26 Ekim 2015 Pazartesi

üzerimde bir bezginlik

dün gece alkol alınca tabi artık gelenekselleştiği üzere ertesi gün, yani bugün ekstra depresyon. ekstra diyorum çünkü aslında alkol ertesi olsun olmasın neredeyse geziden bu yana yaşadığımız şeyler hep kaldırabileceğimizden ağır.
kafamı toparlayıp hiç bir işin ucundan tutamıyorum. bişeyler okuyayım diyorum, odaklanmak ne mümkün. meditasyona otursam, biliyorum iyi gelecek ama sanki bu fikre her bir hücrem itiraz ediyor. bu bir yandan iyi olmaya karşı bir direnç göstermek gibi. nasıl, niye iyi olayım ki?
feysbuk ve mailim arasında gidip geliyorum sanki hayatı ordan yakalayabilirim ama gördüğüm tek bir güzel şey yok.

şöyle bir kare var. fenerbahçe taraftarı galatasaray forması giydirdiği kadın mankeni yakıyor. canım sıkılıyor. bu nasıl bir kepazelik! önce kadına dönüştürerek 'düşmanı' "aşağılıyor". bir takımı kadın şekline sokarak onu "sikilebilir" yapıyor aklınca. "sikmeyi" bir şiddet eylemi olarak kafalara kazıyor. ama bu yetmeyeceğinden bir de üzerine yakıyor!!! bu nasıl bir kafa? bu nasıl bir gönderme? bu coğrafyada tecavüz sırasında kendisine direnen kadını bıçaklayarak öldüren ve sonra da yakan insanlar oldu. o insanlara öfkeden halk sokaklara döküldü. yüzlercesi de kadıköyde!!! ama şimdi karşı takıma duygularını aynı şiddet unsurlarıyla ifade etmek nedir? sporda mücadele bu topraklarda buna dönüştüyse, bu ülkede artık nasıl yaşanır? üstelik aynı maçtan sosyal medyaya düşen görüntülerden birinde bu taraftar kalabalığı "hırsız tayyip erdoğan" "hükümet istifa" diye tezahürat yapıyor! ben şimdi bu kalabalıkla aynı fikirleri mi savunmuş oluyorum? bunlar mı bir araya gelip bir eylem gerçekleştirecek benimle birlikte? bir gün "ya hep beraber ya hiçbirimiz" diye bunlarla mı bağıracağım? bezginlik bezginlik.

sonra bugün interseks farkındalık günü. bir vidyo izliyorum:



vidyo şu soruyla başlıyor. "kimlerin testisleri var?" ekrandaki 4 kişiden en feminen kadın görünümlü olan el kaldırıyor: "benim!"
öğreniyoruz ki dördü de interseks ve diğer üçü çocuk yaşlarda, henüz kendileriyle ilgili hiçbir şey bilmezlerken aileleri ve doktorun kararıyla ameliyata alınmışlar ve testisleri alınmış! hatta uzunca zaman bu ameliyattan, bedenlerine ne yapıldığından bile haberdar edilmemişler.
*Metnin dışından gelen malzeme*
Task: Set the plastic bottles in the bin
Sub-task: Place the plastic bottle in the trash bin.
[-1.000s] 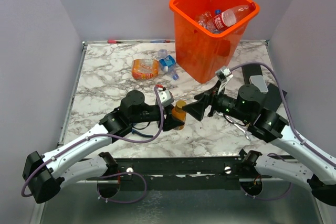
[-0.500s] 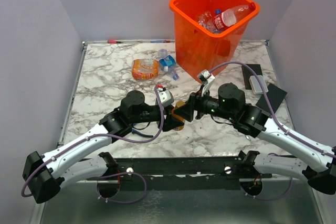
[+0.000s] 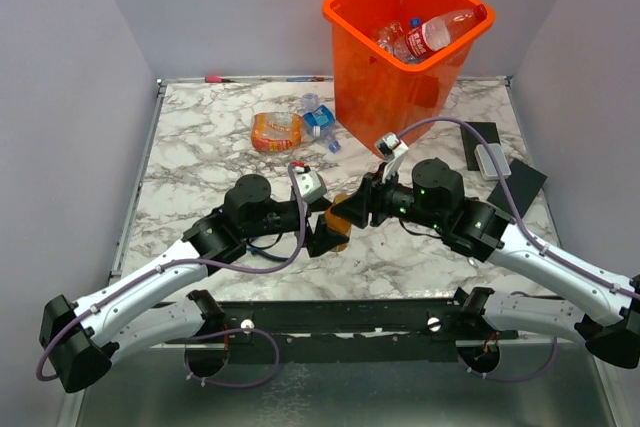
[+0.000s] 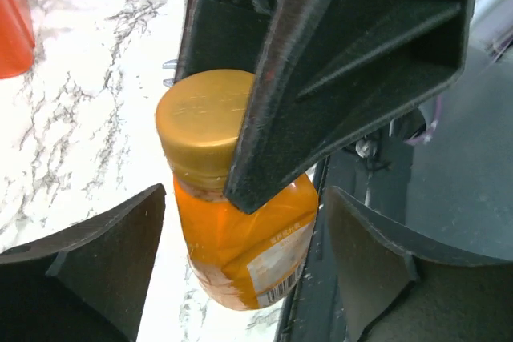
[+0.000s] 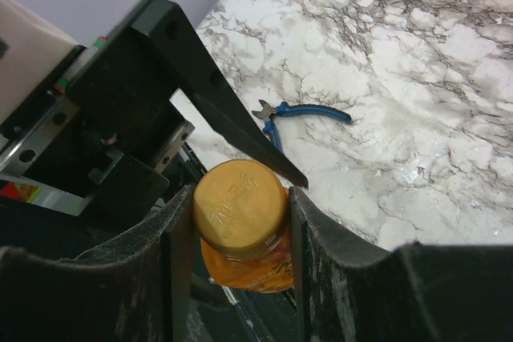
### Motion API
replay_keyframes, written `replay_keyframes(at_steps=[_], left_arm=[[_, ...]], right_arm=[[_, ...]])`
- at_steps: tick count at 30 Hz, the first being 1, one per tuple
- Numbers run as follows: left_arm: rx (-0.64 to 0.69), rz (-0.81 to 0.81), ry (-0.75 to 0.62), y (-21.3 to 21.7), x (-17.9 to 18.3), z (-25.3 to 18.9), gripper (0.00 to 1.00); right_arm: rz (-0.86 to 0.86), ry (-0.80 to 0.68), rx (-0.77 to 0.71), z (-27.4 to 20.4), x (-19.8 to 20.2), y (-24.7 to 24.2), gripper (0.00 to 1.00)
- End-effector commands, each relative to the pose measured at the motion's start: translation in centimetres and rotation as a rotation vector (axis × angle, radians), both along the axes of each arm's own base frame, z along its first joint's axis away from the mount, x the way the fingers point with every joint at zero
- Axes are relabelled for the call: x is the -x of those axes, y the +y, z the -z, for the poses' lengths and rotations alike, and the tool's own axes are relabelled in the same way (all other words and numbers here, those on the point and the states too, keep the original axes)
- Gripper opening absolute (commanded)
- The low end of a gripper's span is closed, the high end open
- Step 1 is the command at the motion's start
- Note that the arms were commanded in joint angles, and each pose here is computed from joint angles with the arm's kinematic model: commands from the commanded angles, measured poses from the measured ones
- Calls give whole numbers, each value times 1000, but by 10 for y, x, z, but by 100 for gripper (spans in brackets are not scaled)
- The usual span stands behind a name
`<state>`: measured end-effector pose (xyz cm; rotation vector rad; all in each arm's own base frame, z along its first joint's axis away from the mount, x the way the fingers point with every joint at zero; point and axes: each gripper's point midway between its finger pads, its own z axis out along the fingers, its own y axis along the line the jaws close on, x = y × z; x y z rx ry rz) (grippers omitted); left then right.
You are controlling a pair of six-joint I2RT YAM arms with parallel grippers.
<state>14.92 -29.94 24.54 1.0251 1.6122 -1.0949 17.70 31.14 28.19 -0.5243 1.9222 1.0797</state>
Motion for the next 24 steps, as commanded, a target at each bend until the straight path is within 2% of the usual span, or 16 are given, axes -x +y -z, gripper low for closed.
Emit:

Doğal olarak Aligül'ü hatırlıyorum. onu hep etrafta görürdüm ama hiç tanışmamıştık. ölümünden sonra yazdıklarını okuma fırsatım oldu. ilgilenen olursa diye işte blogunun linki. devamında intersekslerle ilgili birkaç şey okudum. bilimsel, tıbbi anlatımlar, ilk ağızdan deneyimlerden, yaşamdan süzülenler. hep acı işte. varoluşunun dayatılanla örtüşmediğinde duyduğun temel acı. ve daha kötüsü hal, durum görünür olduğu için, doktorlarla elele ailenin "düzeltme" operasyonları. ve homofobiden kaynaklı olarak genelde testislerin alındığı ve interseks evladın bir kız evlada dönüştürülmeye çalışıldığı bir sürü yaşam. bezginlik yine bezginlik.

işte böyle. feysbukta okumaya kurcalanmaya değer pekçok haber, link vardı ama ben bugün daha fazlasını yapamadım.

içimde bir yerde çöreklenen suçluluk duygusu, günü verimsiz geçirdiğim için bana kızgın. ama ben artık elimden bir şey gelmiyorsa elimden bir şey gelmeden durabiliyorum. hala içimde bir yerde tıslayan "bırak bahaneyi, basbaya tembelsin işte" suçlamalarına, yarım ağız 'evet tembelsem tembelim, nedir yani' diyorum. bir çay daha ve bırakmaya tabii ki hanidir kararlı olduğum bir sigara var aklımda.

şimdi onları aradan çıkarayım.
sonra çamaşır asarak belki mızmız ruhumu bir miktar huzura kavuşturabilirim.